Would you write out the full listing exactly, without any pictures?
=== Section Start ===
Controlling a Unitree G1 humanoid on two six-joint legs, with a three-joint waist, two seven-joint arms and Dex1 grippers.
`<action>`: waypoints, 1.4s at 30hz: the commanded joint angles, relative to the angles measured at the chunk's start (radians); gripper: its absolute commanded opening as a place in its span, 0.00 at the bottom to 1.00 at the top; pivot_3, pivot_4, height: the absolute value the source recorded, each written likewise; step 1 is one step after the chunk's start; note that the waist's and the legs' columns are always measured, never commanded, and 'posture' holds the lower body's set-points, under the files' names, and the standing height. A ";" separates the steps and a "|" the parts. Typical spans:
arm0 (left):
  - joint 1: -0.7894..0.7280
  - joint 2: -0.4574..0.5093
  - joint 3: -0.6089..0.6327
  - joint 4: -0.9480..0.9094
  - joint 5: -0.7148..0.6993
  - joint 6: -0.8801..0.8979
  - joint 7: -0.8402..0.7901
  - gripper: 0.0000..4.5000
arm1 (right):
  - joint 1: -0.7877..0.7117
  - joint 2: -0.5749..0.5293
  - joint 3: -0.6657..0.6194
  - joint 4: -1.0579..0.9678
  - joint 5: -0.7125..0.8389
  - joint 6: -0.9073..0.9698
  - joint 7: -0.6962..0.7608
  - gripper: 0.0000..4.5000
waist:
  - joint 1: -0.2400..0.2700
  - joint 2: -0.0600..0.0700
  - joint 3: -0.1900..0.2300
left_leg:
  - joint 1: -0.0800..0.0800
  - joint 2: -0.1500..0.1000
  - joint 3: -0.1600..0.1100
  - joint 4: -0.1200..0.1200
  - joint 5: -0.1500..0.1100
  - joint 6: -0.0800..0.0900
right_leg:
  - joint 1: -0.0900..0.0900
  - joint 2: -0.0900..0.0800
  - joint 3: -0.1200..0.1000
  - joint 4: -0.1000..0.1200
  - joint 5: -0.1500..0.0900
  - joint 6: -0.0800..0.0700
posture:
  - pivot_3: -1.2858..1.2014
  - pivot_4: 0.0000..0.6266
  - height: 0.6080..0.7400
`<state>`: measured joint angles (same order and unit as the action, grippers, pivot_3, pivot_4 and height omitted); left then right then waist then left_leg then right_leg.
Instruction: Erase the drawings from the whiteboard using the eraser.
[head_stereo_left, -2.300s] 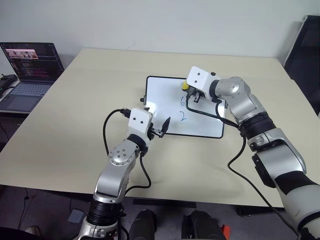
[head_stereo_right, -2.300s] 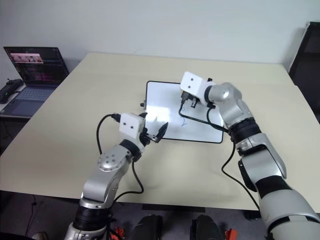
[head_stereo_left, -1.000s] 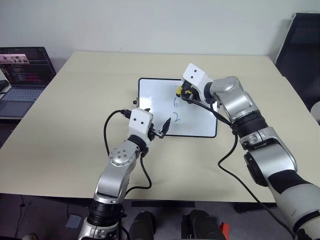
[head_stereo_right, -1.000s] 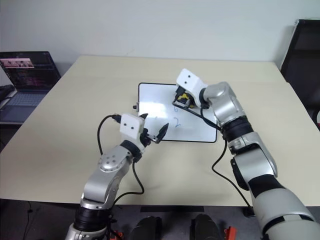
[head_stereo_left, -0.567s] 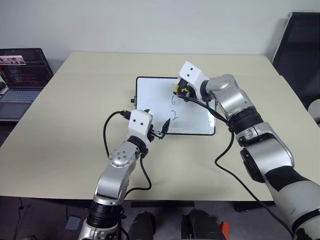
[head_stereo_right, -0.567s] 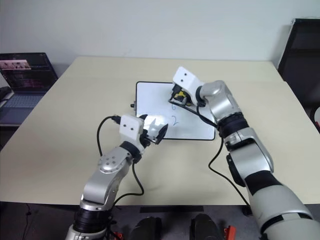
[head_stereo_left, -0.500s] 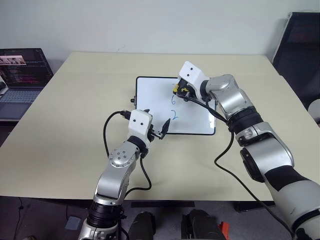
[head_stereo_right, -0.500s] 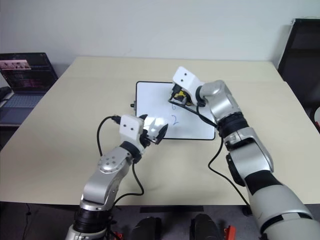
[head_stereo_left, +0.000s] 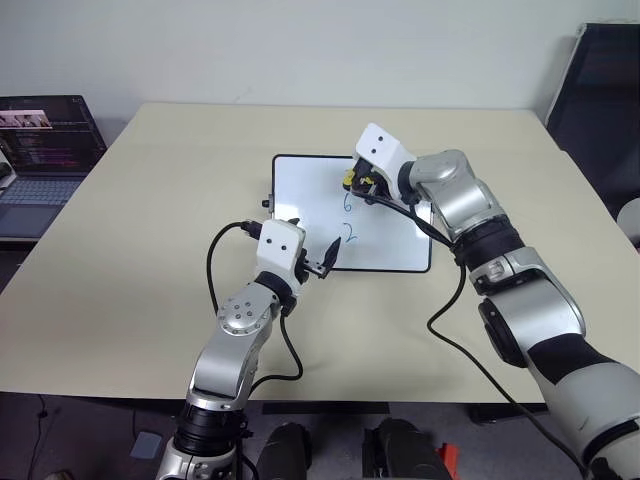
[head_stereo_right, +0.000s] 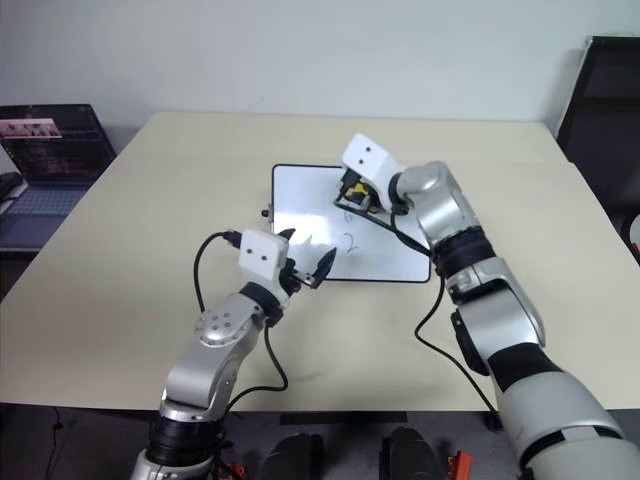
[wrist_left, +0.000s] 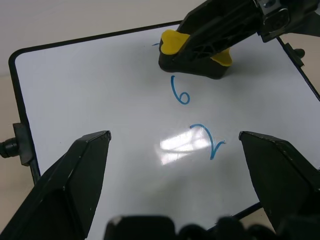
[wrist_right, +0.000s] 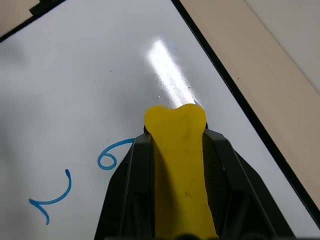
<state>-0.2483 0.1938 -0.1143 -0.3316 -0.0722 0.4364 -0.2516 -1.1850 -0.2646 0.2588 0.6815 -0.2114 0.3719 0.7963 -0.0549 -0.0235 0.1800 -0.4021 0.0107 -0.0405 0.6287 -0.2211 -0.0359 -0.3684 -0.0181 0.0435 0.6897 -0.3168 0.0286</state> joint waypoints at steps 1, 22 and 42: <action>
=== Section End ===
Worked solution:
Controlling a Unitree G1 humanoid on two six-joint legs, with a three-joint waist, two seven-joint arms and Dex1 grippers.
`<action>`: waypoints, 1.4s at 30hz: the commanded joint angles, relative to the angles measured at the chunk's start (radians); gripper: its absolute commanded opening as a place in its span, 0.00 at the bottom to 1.00 at the top; pivot_3, pivot_4, height: the absolute value the source recorded, each written likewise; step 1 is one step after the chunk's start; note that the waist's and the legs' columns are always measured, never commanded, and 'posture' holds the lower body's set-points, under the files' names, and the standing height. A ";" separates the steps and a "|" the parts. Typical spans:
arm0 (left):
  - joint 1: -0.7894..0.7280
  - joint 2: -0.4574..0.5093
  - joint 3: -0.6089..0.6327
  - joint 4: -0.9480..0.9094
  - joint 5: -0.7148..0.6993
  - joint 6: -0.8801..0.8979
  - joint 7: -0.8402..0.7901
  - gripper: 0.0000..4.5000
arm1 (right):
  - joint 1: -0.7877..0.7117
  - joint 2: -0.5749..0.5293
  - joint 3: -0.6657..0.6194
  - joint 4: -1.0579..0.9678
  - joint 5: -0.7125..0.8389
  - joint 6: -0.9073..0.9698
  - joint 7: -0.6962..0.7608
  - gripper: 0.0000..4.5000
waist:
  - joint 1: -0.2400..0.2700
  - joint 2: -0.0600..0.0700
  - joint 3: -0.1900..0.2300
left_leg:
  - joint 1: -0.0800..0.0800
  - joint 2: -0.1500..0.1000
  - joint 3: -0.1600..0.1100
  - joint 4: -0.1200..0.1200
  - joint 5: -0.1500..0.1100
  - joint 6: -0.0800..0.0900
right_leg:
  - joint 1: -0.0900..0.0900
  - joint 2: -0.0900..0.0800
  - joint 3: -0.1200..0.1000
  - joint 4: -0.1000..0.1200
  - joint 5: -0.1500..0.0900
  - joint 6: -0.0800..0.0700
posture:
  - pivot_3: -1.2858..1.2014
  - pivot_4: 0.0000..0.6266
  - height: 0.6080..0.7400
`<state>`: measured joint angles (same order and unit as the action, grippers, pivot_3, pivot_4 and height omitted); left then right then waist then left_leg then right_leg.
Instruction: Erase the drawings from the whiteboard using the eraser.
[head_stereo_left, -2.300s] 
[head_stereo_right, -2.300s] 
[head_stereo_left, -1.000s] 
[head_stereo_right, -1.000s] 
[head_stereo_left, -0.567s] 
[head_stereo_right, -0.567s] 
[head_stereo_left, -0.500s] 
[head_stereo_right, -0.500s] 
[head_stereo_left, +0.000s] 
[head_stereo_right, +0.000s] 
[wrist_left, +0.000s] 
[wrist_right, +0.000s] 
<state>-0.2483 0.1938 -0.1143 -0.3316 -0.0722 0.4364 -0.2516 -1.1850 -0.2646 0.2588 0.6815 -0.2114 0.3719 0.7963 -0.0549 -0.0235 0.1800 -0.4021 0.0107 -0.0405 0.6287 -0.2211 -0.0359 -0.3684 -0.0181 0.0435 0.6897 -0.3168 0.0286</state> joint waypoints at steps 1, 22 and 42: <action>

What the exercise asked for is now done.